* **TASK OBJECTIVE**: Repeat exactly the lines that run from the start of the records below to the line with "entry: wicker basket", including both of those lines but not the pictures.

* **AVAILABLE DATA**:
------------------------

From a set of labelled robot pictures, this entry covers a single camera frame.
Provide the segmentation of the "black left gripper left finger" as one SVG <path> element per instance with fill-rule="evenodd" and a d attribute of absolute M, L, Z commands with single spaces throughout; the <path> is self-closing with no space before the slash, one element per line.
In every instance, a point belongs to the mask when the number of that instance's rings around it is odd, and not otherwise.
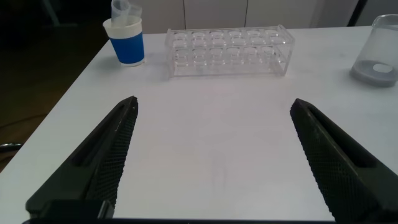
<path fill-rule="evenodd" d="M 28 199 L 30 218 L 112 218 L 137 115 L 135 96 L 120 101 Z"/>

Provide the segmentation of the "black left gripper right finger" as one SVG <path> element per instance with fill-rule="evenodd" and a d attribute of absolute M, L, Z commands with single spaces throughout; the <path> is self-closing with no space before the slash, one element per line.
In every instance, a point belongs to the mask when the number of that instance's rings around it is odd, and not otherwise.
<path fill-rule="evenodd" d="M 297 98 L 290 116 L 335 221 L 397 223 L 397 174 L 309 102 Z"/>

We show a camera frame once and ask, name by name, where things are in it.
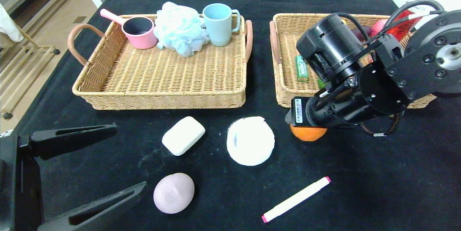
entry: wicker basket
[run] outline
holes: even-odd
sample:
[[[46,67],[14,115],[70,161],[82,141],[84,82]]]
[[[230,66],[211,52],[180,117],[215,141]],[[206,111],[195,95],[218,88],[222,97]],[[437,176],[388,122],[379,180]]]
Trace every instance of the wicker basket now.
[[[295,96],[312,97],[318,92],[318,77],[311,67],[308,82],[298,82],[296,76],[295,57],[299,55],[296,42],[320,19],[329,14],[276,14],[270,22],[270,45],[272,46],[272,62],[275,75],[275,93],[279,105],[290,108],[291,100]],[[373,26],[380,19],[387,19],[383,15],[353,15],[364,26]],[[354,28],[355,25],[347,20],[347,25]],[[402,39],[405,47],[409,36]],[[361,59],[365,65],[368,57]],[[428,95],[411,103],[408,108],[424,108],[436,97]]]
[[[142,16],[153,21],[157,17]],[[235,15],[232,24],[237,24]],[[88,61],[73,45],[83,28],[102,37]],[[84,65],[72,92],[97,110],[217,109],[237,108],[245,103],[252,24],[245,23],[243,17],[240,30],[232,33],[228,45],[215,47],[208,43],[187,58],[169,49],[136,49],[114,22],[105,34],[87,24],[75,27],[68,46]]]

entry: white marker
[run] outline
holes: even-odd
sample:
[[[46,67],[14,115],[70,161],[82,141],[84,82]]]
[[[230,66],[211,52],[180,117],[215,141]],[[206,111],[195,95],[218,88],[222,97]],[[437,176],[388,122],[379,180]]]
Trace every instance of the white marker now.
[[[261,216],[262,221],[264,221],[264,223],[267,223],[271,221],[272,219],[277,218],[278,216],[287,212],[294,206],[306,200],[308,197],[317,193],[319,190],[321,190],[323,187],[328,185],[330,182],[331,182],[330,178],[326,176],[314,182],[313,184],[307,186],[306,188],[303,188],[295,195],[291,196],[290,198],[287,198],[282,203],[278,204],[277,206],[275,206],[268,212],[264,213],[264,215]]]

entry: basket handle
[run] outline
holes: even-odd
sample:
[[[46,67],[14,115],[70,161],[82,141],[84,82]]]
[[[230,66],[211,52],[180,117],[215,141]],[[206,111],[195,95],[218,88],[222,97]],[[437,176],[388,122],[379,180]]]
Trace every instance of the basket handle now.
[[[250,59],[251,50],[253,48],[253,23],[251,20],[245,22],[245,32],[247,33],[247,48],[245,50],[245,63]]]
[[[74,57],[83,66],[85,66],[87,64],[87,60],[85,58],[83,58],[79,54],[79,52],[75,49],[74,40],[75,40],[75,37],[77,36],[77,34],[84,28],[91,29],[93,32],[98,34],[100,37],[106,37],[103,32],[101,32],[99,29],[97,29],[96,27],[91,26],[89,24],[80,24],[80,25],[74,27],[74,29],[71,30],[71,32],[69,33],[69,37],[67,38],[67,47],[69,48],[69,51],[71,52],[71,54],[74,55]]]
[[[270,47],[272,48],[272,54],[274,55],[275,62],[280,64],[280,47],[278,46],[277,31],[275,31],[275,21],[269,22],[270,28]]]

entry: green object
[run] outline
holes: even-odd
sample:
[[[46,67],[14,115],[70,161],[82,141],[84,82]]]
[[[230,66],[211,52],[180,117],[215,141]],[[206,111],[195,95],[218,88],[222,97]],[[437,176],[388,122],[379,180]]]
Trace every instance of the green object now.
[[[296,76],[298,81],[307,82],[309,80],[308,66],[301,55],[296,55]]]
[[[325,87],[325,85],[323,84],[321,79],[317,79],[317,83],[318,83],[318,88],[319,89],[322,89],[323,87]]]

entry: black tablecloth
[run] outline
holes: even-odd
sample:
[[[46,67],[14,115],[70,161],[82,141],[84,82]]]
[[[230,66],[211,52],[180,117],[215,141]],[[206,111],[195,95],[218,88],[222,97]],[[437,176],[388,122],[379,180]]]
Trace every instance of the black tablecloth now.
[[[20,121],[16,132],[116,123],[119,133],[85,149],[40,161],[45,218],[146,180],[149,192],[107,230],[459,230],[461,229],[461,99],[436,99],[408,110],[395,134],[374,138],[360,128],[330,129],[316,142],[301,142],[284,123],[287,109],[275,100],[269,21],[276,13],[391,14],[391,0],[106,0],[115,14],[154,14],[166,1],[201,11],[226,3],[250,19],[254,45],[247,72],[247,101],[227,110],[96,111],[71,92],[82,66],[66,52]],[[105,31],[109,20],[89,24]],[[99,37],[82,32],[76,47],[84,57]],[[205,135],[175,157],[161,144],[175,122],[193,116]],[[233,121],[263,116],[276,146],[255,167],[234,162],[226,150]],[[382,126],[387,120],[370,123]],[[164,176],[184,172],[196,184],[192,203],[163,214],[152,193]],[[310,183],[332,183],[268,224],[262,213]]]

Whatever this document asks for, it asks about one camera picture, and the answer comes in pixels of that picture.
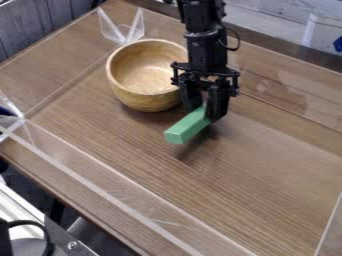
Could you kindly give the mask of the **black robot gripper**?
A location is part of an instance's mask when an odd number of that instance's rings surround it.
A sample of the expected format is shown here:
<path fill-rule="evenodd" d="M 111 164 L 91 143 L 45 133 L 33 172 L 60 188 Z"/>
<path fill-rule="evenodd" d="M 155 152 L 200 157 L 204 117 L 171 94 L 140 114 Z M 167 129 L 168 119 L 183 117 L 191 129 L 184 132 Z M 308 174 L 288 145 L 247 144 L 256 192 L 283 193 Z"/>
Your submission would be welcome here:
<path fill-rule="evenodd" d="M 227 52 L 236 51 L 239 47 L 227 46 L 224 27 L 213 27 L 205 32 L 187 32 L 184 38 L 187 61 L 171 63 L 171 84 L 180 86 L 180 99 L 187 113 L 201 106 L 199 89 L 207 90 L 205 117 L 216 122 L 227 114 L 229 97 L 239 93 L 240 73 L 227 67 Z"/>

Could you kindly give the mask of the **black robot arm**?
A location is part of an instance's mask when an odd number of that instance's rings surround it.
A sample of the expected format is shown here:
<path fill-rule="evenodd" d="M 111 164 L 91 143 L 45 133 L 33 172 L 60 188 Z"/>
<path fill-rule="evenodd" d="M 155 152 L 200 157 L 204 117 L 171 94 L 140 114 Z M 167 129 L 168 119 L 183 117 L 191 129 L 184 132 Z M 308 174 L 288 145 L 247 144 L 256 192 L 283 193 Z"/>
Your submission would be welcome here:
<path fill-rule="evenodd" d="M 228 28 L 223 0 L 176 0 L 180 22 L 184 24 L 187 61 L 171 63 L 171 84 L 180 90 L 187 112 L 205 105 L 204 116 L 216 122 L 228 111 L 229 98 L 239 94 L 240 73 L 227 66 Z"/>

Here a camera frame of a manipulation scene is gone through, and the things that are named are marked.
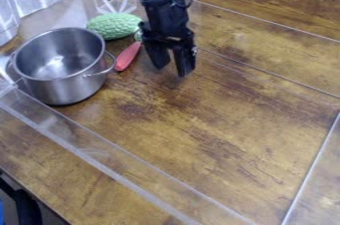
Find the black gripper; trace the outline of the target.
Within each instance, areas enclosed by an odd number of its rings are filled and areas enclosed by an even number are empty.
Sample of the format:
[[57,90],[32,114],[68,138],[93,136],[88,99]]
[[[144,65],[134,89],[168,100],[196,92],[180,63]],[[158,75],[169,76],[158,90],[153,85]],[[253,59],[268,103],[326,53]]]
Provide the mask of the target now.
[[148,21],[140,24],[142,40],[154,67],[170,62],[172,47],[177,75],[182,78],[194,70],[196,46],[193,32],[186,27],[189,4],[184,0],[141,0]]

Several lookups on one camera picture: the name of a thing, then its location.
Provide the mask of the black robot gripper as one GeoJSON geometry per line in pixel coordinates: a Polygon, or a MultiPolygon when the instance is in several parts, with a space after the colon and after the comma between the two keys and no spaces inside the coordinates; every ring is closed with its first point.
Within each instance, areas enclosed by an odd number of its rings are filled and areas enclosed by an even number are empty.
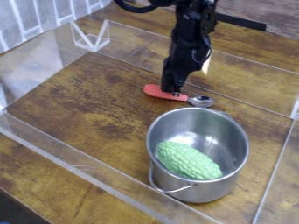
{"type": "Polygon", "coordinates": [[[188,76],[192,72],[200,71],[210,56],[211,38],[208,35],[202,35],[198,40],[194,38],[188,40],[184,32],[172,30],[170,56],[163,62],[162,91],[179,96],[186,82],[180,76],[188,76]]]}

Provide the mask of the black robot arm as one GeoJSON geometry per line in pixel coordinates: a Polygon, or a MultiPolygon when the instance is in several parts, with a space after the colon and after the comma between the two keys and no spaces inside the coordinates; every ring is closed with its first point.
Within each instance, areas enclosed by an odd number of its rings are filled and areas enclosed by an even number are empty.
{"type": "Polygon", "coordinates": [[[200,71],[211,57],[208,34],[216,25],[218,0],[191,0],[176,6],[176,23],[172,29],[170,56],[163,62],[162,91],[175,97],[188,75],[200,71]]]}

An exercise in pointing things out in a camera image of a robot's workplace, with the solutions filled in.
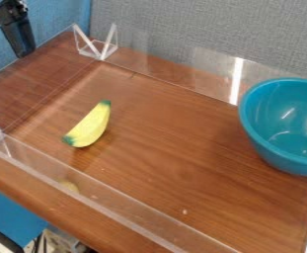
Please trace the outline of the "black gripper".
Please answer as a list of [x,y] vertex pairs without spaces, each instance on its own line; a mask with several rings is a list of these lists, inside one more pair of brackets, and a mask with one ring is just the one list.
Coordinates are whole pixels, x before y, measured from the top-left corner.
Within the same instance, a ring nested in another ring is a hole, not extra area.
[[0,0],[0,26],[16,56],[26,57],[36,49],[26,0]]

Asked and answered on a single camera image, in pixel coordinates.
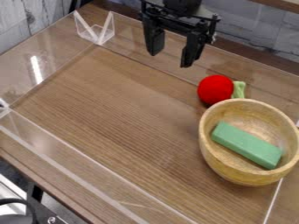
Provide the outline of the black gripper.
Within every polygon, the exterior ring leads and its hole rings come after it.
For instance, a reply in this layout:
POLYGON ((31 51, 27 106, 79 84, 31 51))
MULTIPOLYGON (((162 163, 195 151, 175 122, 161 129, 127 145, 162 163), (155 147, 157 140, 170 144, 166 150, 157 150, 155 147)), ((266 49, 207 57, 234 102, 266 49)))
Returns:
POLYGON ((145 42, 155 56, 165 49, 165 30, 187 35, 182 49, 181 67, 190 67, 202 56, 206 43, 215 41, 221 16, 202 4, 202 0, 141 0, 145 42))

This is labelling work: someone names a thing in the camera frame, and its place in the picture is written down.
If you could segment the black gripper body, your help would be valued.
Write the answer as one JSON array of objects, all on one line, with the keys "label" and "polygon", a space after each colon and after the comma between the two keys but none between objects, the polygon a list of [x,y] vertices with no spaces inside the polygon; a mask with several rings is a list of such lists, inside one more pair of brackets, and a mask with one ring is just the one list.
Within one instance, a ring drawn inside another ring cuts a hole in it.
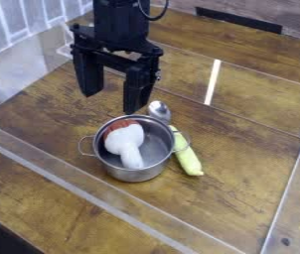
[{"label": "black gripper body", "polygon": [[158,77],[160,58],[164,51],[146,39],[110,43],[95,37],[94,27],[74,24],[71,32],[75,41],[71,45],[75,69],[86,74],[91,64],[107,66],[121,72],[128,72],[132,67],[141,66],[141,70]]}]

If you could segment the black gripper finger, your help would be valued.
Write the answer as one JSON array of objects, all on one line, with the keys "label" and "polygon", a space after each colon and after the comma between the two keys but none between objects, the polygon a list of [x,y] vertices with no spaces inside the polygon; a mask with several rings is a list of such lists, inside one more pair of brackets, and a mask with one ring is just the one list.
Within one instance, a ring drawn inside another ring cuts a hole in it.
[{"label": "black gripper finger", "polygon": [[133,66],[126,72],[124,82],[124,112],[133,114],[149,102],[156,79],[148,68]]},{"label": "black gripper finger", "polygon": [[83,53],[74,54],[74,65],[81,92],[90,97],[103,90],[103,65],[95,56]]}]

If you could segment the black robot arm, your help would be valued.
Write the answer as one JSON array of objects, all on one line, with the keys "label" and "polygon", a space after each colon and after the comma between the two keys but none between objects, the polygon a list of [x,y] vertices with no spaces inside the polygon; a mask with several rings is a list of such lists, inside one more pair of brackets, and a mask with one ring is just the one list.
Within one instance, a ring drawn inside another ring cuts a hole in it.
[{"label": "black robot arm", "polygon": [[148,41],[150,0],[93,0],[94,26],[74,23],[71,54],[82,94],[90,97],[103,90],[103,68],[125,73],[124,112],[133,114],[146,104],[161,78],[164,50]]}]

------------------------

* **YOUR RESPONSE**:
From a set of labelled robot pictures, this entry covers a single camera frame.
Provide the segmentation of the "black left gripper left finger" as one SVG <path> element per instance with fill-rule="evenodd" and a d attribute of absolute M, L, Z commands with single spaces throughout; the <path> is self-closing with no space before the slash, one element per line.
In every instance, a point belongs to the mask when the number of that instance's rings around it is odd, and not otherwise.
<path fill-rule="evenodd" d="M 28 199 L 30 218 L 112 218 L 137 115 L 135 96 L 120 101 Z"/>

Provide the segmentation of the "black left gripper right finger" as one SVG <path> element per instance with fill-rule="evenodd" and a d attribute of absolute M, L, Z commands with single spaces throughout; the <path> is self-closing with no space before the slash, one element per line.
In every instance, a point belongs to the mask when the number of that instance's rings around it is odd, and not otherwise.
<path fill-rule="evenodd" d="M 297 98 L 290 116 L 335 221 L 397 223 L 397 174 L 309 102 Z"/>

We show a camera frame once and ask, name by name, where things are in it.
entry: wicker basket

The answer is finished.